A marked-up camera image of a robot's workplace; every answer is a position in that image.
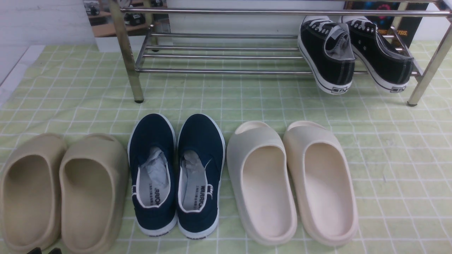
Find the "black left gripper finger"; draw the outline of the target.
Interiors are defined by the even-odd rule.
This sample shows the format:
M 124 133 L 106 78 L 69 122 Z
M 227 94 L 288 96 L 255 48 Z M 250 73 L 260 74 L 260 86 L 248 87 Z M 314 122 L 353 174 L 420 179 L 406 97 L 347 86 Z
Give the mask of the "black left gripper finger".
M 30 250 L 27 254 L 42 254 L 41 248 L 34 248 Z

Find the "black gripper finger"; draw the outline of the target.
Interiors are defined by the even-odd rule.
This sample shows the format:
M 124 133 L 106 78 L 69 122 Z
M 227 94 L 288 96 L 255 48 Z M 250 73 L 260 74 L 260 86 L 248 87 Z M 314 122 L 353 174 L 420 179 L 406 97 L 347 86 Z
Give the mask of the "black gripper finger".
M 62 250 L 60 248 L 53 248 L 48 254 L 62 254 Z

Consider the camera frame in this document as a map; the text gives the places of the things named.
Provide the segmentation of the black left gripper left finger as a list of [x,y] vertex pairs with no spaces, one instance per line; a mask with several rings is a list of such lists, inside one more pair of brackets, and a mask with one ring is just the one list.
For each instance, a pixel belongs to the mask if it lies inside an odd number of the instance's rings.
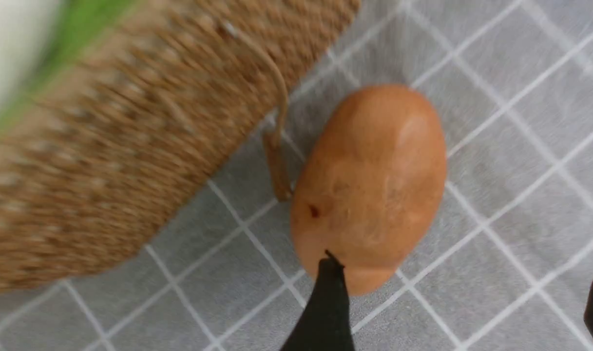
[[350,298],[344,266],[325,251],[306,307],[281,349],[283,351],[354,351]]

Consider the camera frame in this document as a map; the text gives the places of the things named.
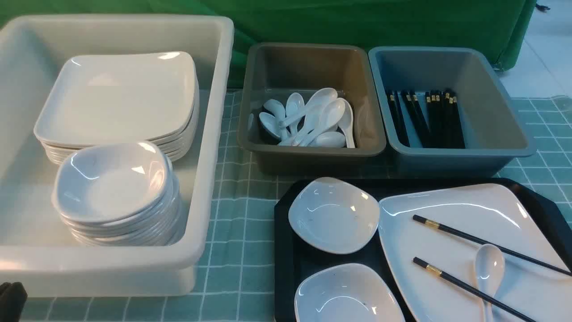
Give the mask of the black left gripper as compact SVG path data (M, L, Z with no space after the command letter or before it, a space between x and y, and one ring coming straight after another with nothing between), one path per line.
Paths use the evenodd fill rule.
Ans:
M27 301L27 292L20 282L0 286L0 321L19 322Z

________________

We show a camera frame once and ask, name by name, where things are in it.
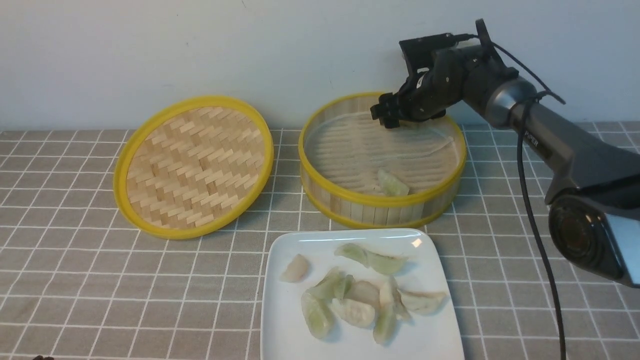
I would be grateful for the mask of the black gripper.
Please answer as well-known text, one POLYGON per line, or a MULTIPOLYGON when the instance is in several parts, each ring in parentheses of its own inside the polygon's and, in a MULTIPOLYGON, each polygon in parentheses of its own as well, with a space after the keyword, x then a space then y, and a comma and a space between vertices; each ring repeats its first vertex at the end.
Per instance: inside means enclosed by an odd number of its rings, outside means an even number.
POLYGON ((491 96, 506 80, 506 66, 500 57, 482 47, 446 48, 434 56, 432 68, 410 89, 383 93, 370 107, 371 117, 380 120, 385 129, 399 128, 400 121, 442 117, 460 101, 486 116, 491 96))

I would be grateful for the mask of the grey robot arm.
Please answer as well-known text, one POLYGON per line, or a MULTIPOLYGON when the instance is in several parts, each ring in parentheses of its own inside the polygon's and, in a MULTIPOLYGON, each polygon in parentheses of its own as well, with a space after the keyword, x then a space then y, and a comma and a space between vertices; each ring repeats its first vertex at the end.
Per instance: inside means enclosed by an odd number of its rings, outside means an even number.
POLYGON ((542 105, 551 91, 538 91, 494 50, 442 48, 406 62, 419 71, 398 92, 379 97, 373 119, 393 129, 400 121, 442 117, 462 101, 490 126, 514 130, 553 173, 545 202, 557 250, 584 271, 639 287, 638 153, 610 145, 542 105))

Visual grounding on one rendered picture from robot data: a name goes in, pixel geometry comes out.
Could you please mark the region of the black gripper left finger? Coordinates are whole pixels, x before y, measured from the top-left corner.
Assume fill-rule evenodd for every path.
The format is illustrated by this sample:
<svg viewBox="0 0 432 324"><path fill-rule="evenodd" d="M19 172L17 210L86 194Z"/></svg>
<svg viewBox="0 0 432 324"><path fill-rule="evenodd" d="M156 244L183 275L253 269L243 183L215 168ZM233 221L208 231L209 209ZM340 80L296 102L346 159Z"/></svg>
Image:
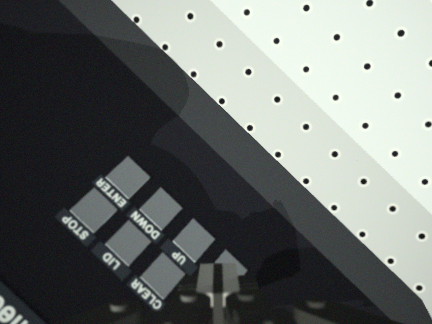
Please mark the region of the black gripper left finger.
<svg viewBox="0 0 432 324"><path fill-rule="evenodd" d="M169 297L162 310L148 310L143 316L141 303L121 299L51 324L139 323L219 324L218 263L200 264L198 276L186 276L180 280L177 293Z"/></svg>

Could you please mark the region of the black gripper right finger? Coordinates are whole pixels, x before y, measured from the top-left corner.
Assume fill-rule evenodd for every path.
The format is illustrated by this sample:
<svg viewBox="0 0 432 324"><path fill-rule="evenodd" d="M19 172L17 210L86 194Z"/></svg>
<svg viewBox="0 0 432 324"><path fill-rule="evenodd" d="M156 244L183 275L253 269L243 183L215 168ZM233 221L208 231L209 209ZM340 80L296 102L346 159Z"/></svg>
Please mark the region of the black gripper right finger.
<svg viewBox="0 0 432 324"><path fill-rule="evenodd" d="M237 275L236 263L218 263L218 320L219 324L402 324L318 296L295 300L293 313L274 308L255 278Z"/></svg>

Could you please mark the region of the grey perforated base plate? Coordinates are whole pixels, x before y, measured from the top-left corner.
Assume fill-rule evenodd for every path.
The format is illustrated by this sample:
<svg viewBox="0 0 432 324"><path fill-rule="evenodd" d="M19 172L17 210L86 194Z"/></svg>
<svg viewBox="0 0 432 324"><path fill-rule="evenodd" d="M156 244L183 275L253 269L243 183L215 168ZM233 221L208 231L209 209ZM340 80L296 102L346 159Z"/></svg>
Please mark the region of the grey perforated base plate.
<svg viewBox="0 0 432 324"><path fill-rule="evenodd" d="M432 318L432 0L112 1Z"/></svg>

________________

▸ EXERCISE BRIEF
The required reply is the count of lines in the entries above where the string "data" appears, and nothing more.

▸ RESULT
2